Wenn ich allerdings sehe, daß bei orthodoxen Kibbuzim in
Israel die Milch vom
Samstag (Schabbat) weggekippt wird statt sie armen Nichtjuden
zu
überlassen, dann kommen mir Zweifel.

… weil kein Gewiss daraus erbracht werden darf. Und es wird hier eben als Gewinn angesehen, dieses an Nichtjuden zu verschenken. Das kann man doch auch positiv sehen, in Zeiten wo es schon fast als asozial gilt, Waren an Arme zu verschenken.

Gruss,
Eli

Hallo.

aber wir reden hier von Vorschriften über Essen und wenn sie
noch so abstrus sind. Warum soll eine Speisevorschrift denn
für Autos gelten?

Weil es allgemein um Vorschirften ging und nur die ausgehende Idee sich auf Kaschrut bezieht. So bleibt ja offen, ob nicht, wie Iris schon anmerkte, die zahlreichen sozialen oder sonstigen Vorschriften hierzu ebenso etwas beitragen können.

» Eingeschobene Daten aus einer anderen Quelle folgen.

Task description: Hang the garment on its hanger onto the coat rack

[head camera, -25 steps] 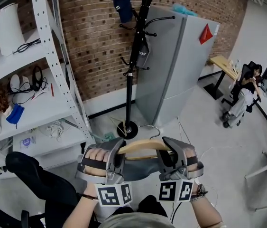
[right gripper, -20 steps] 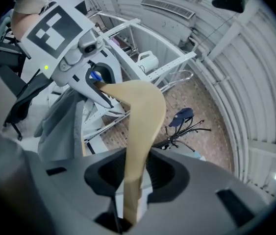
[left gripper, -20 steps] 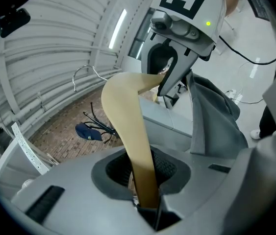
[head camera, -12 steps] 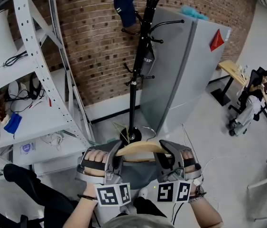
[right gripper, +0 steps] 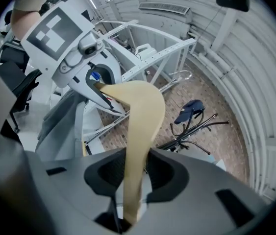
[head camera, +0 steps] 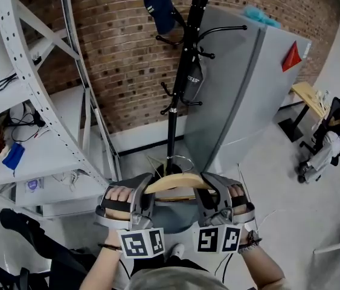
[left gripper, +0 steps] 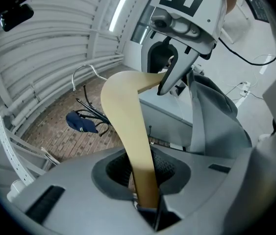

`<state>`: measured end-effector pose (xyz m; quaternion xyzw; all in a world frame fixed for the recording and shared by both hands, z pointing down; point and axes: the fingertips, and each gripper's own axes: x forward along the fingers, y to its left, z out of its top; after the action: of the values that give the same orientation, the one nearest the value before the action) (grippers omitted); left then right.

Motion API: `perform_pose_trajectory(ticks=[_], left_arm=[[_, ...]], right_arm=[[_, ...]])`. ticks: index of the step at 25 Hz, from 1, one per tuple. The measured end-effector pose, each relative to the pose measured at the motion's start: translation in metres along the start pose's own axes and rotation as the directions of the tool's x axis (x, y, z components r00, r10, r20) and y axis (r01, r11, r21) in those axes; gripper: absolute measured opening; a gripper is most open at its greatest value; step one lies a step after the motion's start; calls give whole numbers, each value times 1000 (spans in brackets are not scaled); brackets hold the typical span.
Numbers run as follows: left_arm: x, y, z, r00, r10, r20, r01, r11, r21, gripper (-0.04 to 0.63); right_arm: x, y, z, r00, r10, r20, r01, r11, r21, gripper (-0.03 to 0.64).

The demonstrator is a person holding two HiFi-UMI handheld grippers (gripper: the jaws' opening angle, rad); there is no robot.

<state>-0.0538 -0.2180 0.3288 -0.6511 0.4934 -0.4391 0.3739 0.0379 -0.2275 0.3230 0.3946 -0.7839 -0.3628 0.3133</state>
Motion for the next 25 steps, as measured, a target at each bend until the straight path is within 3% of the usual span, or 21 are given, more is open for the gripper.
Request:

So müssen Tiere gefüttert werden, bevor jemand selbst isst oder es ist verboten vor jemand Armen eine „reiche“ Speise zu essen usw. Hieraus kann ich mir schon vorstellen, dass es Ableitung zu Bio-Brennstoff geben kann.

Gruss,
Eli

Hallo.

Und da habe ich mich gefragt, ob z.B. ein Jude (oder Moslem)
eine solche Brühe tanken dürfte. Bitte macht mich doch mal
schlau.

Bis jetzt ist es erlaubt, wobei ich wenn weniger dieses als eine Frage von Kaschrut als von anderen Vorschriften ansehen würde.

Problematisch ist hingegen nicht der Biodiesel sondern anderen Abfallprodukte der Herstellung, welche dann ebenso als Bioprodukte auf den Markt kommen, es aber aus jüdische Sicht eben überhaupt nicht sind. Eines dieses Produkte ist Glyzerin, welches in der Lebensmittelindustrie verwendet wird.

Gruss,
Eli

PS. Wer es nun eklig findet, dass aus obigen Tierabfall nun Glyzerin hergestellt wird und u.a. so in die beliebten Gummibärchen Eingang findet, sei getröstet: Dieses ist schon lange der Fall.